LaKeisha Parks was driving her 1993 Acura sedan on Interstate 85/40 North between the Maple Avenue and Graham exits near Burlington late in the afternoon on Dec. 12, 2004. In a car seat was her one-year-old daughter Lorna Marie Parks. It was dark when her car stalled and finally died. She was able to only partly get the car off the road in front of the State Highway Patrol station.
Using her cell phone she called her mother and waited for her help to arrive. At 6:35 p.m. a 1994 Honda slammed into LaKeisha’s car from behind. She was killed at the scene. The driver of the Honda was only slightly injured while the baby was unharmed. First Sgt. Rodney Cates of the State Highway Patrol said afterward, “I don’t think there’s any doubt that the child restraint kept the girl from being killed.”
LaKeisha Parks was an employee with the Iredell County Public Library’s Circulation Department from November 2000 through April 2002. Her father Terry Wayne Turner Sr. was the man beaten to death by ten young teens in downtown Statesville just a few days ago.

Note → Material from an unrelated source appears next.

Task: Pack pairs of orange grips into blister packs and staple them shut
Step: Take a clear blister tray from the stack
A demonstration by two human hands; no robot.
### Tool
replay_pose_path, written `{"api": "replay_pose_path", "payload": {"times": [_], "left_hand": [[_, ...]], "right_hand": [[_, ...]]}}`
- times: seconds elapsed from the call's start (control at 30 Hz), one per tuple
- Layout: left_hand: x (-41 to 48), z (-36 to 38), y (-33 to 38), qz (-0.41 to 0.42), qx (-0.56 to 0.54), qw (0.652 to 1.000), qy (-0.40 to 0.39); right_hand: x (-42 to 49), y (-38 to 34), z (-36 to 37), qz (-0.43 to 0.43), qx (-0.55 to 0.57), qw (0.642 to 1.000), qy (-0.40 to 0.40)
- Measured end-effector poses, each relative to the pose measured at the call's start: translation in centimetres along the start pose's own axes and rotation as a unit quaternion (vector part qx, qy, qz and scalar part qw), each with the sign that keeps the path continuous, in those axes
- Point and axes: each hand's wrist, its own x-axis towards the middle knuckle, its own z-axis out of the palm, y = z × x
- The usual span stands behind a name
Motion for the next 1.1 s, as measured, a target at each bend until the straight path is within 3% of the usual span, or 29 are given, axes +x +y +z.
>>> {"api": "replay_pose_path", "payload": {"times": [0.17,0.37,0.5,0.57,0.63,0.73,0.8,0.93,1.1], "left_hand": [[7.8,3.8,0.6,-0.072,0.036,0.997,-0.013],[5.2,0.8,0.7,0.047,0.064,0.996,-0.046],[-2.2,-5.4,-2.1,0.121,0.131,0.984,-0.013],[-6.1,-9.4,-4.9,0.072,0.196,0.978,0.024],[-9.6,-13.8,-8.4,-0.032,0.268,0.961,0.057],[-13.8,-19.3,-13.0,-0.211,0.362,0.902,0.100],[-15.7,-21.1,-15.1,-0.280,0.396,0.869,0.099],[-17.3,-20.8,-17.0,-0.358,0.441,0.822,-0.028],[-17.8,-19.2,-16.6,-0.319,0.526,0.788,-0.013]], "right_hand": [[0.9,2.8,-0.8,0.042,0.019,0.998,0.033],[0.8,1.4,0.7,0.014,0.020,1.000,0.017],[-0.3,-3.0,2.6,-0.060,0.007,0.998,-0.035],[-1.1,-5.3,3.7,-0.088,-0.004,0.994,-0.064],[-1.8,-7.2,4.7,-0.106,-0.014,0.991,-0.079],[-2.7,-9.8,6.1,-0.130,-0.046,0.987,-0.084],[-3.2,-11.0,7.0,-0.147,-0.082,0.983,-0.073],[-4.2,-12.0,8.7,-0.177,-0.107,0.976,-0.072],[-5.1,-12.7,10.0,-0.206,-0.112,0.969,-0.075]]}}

Lorna Bailey worked three jobs at once that paid less than $20,000 a year while raising her children. She also volunteered at the library years ago. Her daughter LaKeisha graduated from Statesville High School in 1996. She went on to Campbell University graduating with a degree in graphic design in 2000 and at the time of her death was employed at North Carolina State University.
The brutal and senseless attack on Terry Turner Sr. has left most of the citizens of Iredell County in shock. It doesn’t seem possible that something like that could happen in downtown Statesville. An attack like that is something you imagine only in the big city or a foreign country. It’s what we see on the nightly news. Not what we read about in the local papers.

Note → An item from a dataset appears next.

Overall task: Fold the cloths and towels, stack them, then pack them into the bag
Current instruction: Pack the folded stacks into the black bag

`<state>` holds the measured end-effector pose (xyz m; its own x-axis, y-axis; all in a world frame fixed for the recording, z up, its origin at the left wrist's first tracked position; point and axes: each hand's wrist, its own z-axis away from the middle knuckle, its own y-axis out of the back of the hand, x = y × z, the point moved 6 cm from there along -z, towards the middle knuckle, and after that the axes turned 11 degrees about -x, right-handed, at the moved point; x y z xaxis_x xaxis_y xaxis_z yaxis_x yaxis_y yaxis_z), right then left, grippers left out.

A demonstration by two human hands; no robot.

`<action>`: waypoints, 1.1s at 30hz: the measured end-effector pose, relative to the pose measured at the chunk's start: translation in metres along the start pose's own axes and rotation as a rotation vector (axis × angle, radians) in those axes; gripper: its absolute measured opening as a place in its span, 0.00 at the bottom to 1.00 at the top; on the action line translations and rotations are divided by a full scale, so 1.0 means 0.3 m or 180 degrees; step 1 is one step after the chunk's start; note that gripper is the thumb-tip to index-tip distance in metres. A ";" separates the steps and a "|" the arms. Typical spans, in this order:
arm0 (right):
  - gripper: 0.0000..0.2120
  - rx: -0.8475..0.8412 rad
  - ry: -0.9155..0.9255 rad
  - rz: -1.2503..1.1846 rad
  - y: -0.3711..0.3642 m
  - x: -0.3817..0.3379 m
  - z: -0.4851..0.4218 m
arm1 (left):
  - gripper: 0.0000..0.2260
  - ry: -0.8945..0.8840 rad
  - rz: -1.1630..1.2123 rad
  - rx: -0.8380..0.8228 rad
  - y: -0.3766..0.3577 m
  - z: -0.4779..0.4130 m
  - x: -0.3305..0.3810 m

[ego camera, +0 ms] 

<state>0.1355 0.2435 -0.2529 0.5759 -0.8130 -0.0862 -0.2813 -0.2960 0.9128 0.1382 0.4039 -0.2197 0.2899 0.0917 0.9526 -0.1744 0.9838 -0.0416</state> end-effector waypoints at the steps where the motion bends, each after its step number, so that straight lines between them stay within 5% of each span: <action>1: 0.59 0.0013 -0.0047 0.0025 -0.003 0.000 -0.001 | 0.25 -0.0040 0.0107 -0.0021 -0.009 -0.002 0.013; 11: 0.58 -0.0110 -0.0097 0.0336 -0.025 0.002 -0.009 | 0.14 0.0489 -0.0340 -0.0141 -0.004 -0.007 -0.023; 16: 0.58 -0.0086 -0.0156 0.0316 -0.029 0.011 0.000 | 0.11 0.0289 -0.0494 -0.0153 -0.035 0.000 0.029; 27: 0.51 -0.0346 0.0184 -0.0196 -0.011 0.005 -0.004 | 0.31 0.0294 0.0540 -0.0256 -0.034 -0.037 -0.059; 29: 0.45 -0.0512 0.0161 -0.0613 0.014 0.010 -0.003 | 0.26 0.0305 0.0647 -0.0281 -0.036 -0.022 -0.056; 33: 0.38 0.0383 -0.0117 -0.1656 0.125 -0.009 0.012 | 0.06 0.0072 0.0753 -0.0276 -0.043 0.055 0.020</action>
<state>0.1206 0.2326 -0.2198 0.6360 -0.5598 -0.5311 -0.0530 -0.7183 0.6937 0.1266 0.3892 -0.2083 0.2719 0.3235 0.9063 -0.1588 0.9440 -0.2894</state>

It is interesting to note that when we checked our records that two of the teens that have been arrested for the attack were previously banned from the library for disruptive behavior. You have a problem if you have to be banned from a public library.
Banning someone from the library only occurs when someone either commits a crime or repeatedly breaks library rules. We rarely have to ban anyone. On an average day we have between 1200 to 1300 people a day entering the building here and almost never have a problem. Even when someone is breaking a rule all you have to do is bring their attention to it and they are happy to comply.
With that many people coming through though it is inevitable that we are also going to have an occasional trouble maker. Fortunately, the library has a security guard on duty at all times patrolling the building and helping to keep everyone safe. Staff members are always present on every floor and on hand should a patron have a complaint or problem. Our first priority is always the safety of our patrons and we strive to make sure they have a pleasant and rewarding visit.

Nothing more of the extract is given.